The Israel Electric Corporation supports the construction of an overhead power line that will cross the Hula Valley on its way to the Golan Heights, where it is supposed to connect up to wind farms not yet in existence whose construction will perhaps never be approved. KKL-JNF, the Nature and Parks Authority and the Society for the Protection of Nature in Israel warn that overhead power lines constitute a grave danger both for the local birdlife and for the Hula Valley’s huge environmental tourism project. Because of this, the three organizations have united behind the slogan “Birds in the sky, electricity in the ground,” to call for the power line to be buried underground.

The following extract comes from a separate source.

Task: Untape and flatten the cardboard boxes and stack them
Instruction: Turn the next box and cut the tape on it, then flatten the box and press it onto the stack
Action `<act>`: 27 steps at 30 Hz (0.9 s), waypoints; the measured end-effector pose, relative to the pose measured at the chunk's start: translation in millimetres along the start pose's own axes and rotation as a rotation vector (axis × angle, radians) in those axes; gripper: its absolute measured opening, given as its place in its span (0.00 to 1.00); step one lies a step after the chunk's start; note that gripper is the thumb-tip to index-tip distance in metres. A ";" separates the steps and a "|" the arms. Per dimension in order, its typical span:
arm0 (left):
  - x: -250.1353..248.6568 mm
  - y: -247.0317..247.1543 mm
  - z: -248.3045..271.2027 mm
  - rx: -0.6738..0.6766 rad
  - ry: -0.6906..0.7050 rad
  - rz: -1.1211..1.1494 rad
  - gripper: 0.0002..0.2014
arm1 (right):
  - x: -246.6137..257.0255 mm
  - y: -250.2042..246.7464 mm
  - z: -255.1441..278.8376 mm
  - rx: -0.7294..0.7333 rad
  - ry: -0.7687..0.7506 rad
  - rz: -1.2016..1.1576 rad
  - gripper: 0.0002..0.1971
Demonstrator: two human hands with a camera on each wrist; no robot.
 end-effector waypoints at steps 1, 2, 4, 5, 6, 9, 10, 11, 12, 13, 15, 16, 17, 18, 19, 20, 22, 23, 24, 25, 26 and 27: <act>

“The Hula Valley is a site of major international importance to over a million wildfowl every year, including storks, cranes, raptors and songbirds,” the opponents of the overhead power line explain. “Over one million people come to visit the Hula Valley, which is a shining example of a national and international enterprise that benefits both nature and humankind.”

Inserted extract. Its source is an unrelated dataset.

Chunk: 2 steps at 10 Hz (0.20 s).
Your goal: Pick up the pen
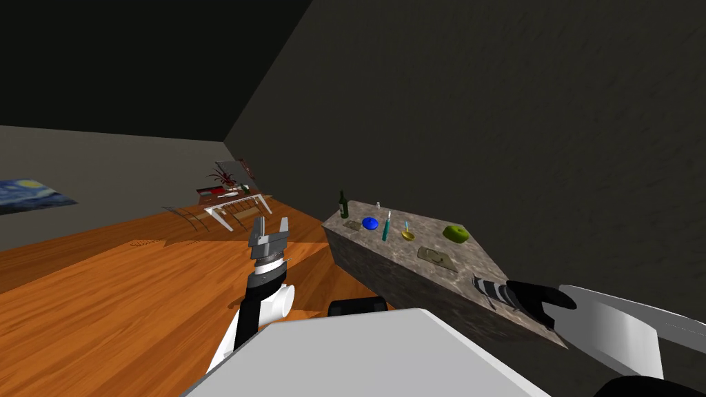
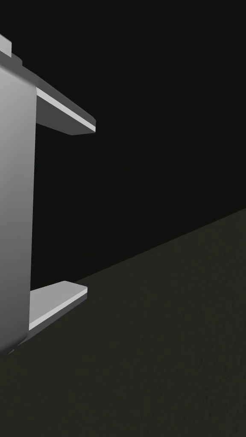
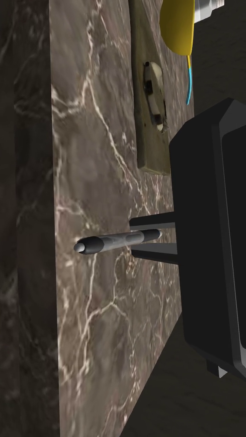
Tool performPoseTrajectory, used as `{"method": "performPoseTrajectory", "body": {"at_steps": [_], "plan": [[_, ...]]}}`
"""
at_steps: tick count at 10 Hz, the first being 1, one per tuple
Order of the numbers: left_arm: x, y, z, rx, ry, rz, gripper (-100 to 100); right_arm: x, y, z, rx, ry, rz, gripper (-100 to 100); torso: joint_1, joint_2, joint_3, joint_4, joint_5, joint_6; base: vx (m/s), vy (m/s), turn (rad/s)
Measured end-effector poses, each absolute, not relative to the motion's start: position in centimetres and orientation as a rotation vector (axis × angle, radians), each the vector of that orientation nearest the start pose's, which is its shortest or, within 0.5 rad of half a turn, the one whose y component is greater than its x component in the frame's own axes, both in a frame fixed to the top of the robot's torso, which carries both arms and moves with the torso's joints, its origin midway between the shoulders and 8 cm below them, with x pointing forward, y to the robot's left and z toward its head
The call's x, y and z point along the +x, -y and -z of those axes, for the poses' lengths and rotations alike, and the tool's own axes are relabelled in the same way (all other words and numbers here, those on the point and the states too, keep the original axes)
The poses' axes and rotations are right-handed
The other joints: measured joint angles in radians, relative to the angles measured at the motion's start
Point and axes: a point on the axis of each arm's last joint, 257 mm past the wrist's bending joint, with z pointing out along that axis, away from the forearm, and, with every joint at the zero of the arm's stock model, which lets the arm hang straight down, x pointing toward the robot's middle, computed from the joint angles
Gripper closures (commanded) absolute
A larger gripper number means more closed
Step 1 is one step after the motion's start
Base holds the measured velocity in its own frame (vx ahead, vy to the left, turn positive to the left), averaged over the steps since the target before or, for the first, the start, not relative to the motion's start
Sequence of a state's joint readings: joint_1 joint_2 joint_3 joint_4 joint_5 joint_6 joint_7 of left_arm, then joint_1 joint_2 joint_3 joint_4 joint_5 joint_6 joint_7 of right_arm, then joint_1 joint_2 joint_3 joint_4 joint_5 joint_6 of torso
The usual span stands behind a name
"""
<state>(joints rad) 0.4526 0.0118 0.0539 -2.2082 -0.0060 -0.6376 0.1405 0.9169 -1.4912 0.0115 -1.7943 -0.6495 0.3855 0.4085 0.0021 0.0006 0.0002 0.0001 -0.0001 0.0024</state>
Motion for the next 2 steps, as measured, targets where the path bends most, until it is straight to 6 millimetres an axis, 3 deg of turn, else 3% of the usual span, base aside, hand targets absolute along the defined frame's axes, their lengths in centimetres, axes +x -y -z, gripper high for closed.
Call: {"method": "performPoseTrajectory", "body": {"at_steps": [1, 2], "plan": [[33.43, -28.8, -3.41, -0.597, -0.515, 1.419, 0, 19.39, 60.69, 33.93, 0.733, -2.554, 0.249, 100, 0.0, 0.0, 0.0, 0.0, 0.0, 0.0, -0.016, 0.008, -0.007], [33.43, -28.8, -3.41, -0.597, -0.515, 1.419, 0, 19.44, 60.67, 33.89, 0.732, -2.555, 0.249, 0, 0.0, -0.001, 0.0, 0.0, 0.0, 0.0, 0.0, 0.0, 0.0]]}}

The Hula Valley is renowned throughout the world, and it is one of Israel’s most popular tourist venues. Around a million birds pass through the site every year. In spring and autumn over one hundred thousand cranes, some fifty thousand pelicans (the entire great white pelican population that nests in Europe and Asia Minor), some three hundred thousand white storks and thousands of black storks (a relatively rare species whose population worldwide is numbered only in the tens of thousands) all pass through the Hula Valley. In addition, tens of thousands of ducks remain over winter at the lake, among them rare species such as the marbled duck – which also nests locally – and a variety of heron species, including hundreds of specimens of the comparatively rare great egret.
Cranes on Hula Lake. Photo: Dov Grinblat, KKL-JNF Photo Archive
Cranes on Hula Lake. Photo: Dov Grinblat, KKL-JNF Photo Archive

In spring and autumn, large numbers of raptors and members of endangered bird species whose numbers are already dwindling with the passing years stop over in the Hula Valley. For the past twenty years a project for returning white-tailed eagles to the wild has been underway at the site. This species became extinct in the area in the 1950s when the Hula Swamps were drained, but now, thanks to this project, seven or eight members of the species can now be observed flying in the area all year round.

It should be noted that Israel is a signatory to a number of international treaties for the protection both of the migratory bird species that overwinter or stop over within its borders and of the habitats that allow them to do so. As Israel has adopted these treaties and they have been ratified by its government, they are in force throughout the country. Thus Israel is obliged to protect these species in general terms, and during their seasons of migration in particular.

“The Hula Valley is one of the world’s most important nesting, overwintering and migration sites for a great many species of wildfowl,” conclude KKL-JNF, the Nature and Parks Authority and the Society for the Protection of Nature in Israel. “The valley’s importance lies in the particularly wide variety of species that use it and in the large number of individual specimens found there all year round. The Hula Valley is defined internationally as an Important Bird and Biodiversity Area (IBA) and it is recognized as an international bird-watching site. We call upon the Electric Corporation to promote proper planning, to refrain from introducing overhead power lines into areas where there is a great deal of bird activity and to bury the planned cable underground. Every overhead cable in the Hula Valley poses a grave threat to birdlife, as the wildfowl tend to collide with them. Research in the USA has shown that overhead power lines cause the death of around eighty large wildfowl annually for every kilometer of their length. This means that a power cable planned to extend for several kilometers will cause the death of many hundreds of birds every year.”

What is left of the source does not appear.